*Work to be completed*
All lines in the records below that hold "image" are to be shown.

----- Data provided

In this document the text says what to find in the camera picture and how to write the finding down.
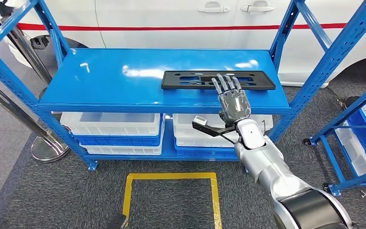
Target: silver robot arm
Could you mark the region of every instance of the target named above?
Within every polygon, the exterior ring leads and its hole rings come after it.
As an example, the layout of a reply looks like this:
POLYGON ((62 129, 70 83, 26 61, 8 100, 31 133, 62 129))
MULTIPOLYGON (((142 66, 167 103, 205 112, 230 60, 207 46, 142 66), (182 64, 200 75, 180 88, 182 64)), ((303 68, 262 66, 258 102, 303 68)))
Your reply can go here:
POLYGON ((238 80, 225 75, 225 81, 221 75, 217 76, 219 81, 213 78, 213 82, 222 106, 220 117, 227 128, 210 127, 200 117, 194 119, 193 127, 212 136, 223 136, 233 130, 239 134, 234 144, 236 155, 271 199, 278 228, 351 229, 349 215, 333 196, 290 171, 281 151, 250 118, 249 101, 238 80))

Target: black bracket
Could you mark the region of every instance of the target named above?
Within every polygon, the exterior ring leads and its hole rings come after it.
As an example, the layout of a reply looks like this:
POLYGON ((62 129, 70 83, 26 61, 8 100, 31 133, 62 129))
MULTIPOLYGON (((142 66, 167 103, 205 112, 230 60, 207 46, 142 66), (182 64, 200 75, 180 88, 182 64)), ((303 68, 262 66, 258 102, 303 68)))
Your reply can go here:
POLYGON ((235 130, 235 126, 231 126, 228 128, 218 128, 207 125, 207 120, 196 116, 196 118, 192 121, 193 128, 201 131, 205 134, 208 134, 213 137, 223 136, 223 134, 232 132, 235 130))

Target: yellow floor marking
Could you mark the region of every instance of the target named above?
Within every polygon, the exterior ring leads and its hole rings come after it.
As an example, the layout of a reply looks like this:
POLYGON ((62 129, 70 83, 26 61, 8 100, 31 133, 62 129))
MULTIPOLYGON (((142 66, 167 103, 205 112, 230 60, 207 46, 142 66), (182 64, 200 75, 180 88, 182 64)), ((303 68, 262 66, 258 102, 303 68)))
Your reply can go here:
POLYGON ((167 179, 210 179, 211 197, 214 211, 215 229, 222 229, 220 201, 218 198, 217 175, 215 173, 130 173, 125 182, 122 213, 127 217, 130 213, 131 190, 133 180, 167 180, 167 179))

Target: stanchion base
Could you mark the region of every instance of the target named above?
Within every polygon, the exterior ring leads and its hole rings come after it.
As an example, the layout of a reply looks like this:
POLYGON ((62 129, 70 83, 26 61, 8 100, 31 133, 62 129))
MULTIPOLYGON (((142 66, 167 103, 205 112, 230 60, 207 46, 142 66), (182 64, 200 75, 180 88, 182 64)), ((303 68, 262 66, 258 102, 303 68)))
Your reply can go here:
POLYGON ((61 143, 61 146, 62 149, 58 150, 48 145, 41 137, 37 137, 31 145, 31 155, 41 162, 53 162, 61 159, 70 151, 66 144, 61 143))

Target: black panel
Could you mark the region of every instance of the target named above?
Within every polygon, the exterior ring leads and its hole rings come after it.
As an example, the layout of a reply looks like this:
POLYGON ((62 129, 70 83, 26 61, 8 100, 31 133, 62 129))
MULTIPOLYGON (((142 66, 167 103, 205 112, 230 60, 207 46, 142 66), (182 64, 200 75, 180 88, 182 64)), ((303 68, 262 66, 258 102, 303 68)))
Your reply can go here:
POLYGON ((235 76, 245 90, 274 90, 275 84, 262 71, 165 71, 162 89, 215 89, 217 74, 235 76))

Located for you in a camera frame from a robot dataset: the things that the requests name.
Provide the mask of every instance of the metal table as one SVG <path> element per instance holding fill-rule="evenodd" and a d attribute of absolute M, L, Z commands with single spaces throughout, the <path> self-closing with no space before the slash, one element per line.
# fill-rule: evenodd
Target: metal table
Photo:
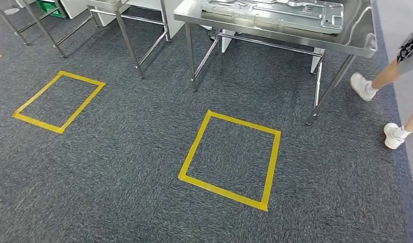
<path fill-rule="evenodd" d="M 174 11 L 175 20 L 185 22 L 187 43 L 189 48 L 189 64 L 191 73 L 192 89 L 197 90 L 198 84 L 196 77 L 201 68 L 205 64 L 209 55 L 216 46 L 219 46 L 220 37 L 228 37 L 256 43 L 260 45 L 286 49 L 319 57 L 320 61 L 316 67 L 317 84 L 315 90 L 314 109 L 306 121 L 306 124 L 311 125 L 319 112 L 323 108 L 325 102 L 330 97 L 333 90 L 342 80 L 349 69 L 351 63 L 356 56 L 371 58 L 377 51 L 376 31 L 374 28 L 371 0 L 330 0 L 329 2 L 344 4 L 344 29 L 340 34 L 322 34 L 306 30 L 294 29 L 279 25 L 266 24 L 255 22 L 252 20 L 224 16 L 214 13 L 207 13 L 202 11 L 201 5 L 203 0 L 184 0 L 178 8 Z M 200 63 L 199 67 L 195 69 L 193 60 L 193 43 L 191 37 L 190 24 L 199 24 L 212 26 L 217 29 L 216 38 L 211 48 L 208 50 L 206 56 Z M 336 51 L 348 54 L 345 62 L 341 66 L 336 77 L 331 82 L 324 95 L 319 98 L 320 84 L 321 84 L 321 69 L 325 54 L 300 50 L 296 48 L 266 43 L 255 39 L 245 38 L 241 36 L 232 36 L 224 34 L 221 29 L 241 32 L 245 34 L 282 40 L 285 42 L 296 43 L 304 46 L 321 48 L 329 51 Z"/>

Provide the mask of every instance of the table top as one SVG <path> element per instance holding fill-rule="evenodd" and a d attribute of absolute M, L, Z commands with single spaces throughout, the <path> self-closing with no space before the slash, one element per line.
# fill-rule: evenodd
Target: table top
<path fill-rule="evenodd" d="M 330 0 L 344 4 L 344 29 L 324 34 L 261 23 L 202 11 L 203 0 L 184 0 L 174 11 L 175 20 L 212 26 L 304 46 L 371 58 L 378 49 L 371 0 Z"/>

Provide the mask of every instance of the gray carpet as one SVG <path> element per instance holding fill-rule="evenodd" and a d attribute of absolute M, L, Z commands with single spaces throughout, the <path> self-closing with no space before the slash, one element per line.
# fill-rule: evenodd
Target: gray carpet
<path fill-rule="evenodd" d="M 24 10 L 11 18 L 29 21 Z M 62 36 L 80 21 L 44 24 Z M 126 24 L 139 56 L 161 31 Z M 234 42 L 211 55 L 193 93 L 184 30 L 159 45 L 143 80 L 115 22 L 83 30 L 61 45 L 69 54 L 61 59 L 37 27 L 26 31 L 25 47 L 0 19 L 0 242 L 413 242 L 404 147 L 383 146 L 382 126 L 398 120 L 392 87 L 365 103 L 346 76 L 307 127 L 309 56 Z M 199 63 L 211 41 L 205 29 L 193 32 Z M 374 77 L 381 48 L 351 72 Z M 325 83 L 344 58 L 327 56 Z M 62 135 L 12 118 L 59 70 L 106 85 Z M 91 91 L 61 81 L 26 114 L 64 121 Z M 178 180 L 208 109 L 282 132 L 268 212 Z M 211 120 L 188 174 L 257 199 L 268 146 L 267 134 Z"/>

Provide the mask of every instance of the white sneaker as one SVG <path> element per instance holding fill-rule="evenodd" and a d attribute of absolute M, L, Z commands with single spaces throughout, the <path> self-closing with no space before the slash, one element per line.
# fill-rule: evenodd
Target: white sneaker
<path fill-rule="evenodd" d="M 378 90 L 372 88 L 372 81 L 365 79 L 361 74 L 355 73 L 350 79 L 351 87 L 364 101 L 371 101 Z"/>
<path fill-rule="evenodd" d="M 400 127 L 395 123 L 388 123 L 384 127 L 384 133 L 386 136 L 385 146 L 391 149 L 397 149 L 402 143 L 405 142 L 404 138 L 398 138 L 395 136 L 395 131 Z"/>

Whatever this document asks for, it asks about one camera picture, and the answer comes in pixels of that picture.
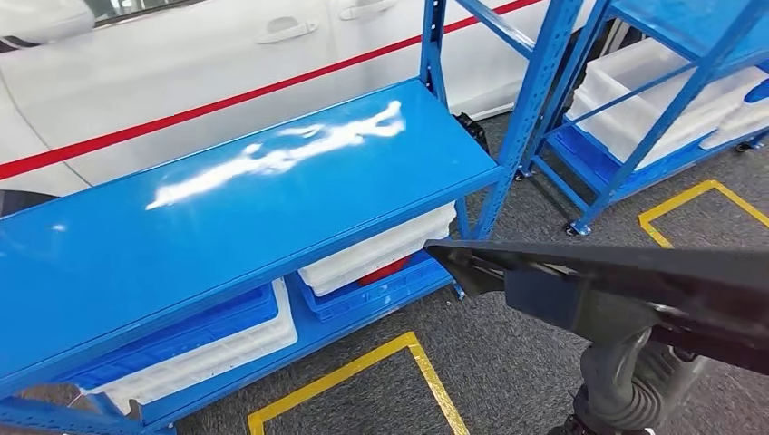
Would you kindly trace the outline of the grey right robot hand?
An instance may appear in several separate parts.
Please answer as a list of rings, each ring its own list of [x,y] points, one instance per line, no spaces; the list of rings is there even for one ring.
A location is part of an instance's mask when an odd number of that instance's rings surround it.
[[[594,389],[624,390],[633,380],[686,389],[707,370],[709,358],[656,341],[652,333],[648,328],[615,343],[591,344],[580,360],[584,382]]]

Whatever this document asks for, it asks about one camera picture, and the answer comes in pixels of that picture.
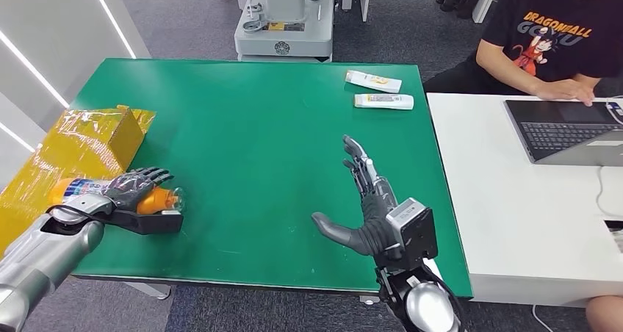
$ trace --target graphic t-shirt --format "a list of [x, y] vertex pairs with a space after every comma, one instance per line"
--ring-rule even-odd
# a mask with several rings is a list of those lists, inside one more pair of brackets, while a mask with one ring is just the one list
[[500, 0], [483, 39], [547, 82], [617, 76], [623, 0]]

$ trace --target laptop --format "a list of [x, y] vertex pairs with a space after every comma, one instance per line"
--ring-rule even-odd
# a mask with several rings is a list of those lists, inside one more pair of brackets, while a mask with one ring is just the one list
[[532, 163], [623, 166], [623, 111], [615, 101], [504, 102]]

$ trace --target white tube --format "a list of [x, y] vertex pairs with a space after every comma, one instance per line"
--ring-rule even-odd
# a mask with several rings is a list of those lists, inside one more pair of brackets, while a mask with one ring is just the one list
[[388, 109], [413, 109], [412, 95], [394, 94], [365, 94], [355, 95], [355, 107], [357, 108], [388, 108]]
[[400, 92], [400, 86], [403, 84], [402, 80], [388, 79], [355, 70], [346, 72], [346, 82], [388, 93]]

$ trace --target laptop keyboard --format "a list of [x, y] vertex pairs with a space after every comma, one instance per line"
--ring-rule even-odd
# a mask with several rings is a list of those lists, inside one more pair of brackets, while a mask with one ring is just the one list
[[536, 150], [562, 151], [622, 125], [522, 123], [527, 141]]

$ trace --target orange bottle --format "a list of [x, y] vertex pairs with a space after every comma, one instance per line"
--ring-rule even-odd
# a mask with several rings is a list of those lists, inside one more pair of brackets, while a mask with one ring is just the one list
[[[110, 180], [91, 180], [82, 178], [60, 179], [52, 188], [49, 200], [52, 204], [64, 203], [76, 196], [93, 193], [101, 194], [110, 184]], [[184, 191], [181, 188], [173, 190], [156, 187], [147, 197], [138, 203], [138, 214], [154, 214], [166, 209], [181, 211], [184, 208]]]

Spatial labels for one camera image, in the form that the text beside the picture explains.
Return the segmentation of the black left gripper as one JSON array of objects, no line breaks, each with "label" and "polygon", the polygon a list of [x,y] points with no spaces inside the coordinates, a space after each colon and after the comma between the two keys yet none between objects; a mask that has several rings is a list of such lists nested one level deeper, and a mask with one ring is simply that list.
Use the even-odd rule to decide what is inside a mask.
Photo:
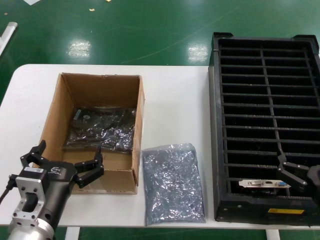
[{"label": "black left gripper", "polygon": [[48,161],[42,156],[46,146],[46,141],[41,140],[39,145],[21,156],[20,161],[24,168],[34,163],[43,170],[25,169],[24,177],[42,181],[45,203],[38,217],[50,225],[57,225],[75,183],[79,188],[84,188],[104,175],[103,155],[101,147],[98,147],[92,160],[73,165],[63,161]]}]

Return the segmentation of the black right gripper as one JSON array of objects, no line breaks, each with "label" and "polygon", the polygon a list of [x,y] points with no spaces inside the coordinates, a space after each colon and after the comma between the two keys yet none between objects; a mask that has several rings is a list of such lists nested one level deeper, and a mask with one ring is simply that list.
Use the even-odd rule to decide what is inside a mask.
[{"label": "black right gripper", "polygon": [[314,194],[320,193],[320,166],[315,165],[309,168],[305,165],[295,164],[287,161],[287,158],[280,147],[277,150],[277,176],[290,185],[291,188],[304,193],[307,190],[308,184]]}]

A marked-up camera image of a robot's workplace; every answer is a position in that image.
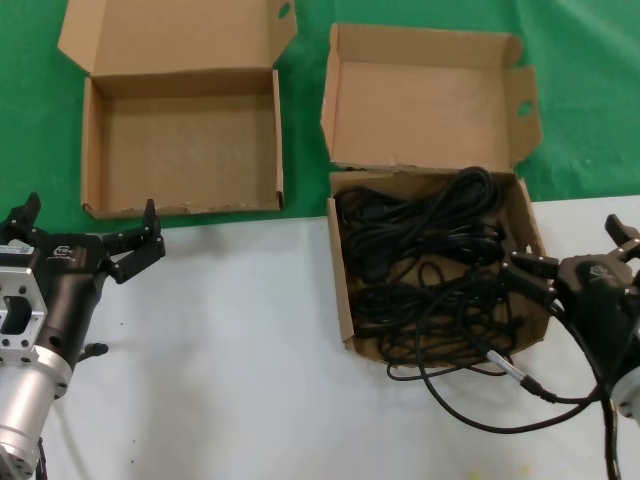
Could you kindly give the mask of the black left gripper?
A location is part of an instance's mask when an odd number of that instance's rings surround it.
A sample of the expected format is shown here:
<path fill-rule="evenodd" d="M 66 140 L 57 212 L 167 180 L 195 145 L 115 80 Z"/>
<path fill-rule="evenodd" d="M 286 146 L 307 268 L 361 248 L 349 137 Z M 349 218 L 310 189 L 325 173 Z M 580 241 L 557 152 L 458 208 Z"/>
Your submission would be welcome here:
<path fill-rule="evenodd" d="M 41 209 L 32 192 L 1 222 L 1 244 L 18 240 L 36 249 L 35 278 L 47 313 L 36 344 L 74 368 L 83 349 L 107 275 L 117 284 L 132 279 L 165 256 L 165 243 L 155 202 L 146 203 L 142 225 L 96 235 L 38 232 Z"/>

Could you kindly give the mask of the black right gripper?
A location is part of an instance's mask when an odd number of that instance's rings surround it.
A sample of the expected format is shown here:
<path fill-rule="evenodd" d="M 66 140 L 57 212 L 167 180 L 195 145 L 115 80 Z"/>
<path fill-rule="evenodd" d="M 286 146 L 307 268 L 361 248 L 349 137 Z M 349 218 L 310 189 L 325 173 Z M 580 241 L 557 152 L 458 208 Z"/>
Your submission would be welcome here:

----------

*Response area*
Spatial labels for one camera image, in the form that the text beside the picture explains.
A marked-up camera image of a robot's workplace; every answer is a position in that image.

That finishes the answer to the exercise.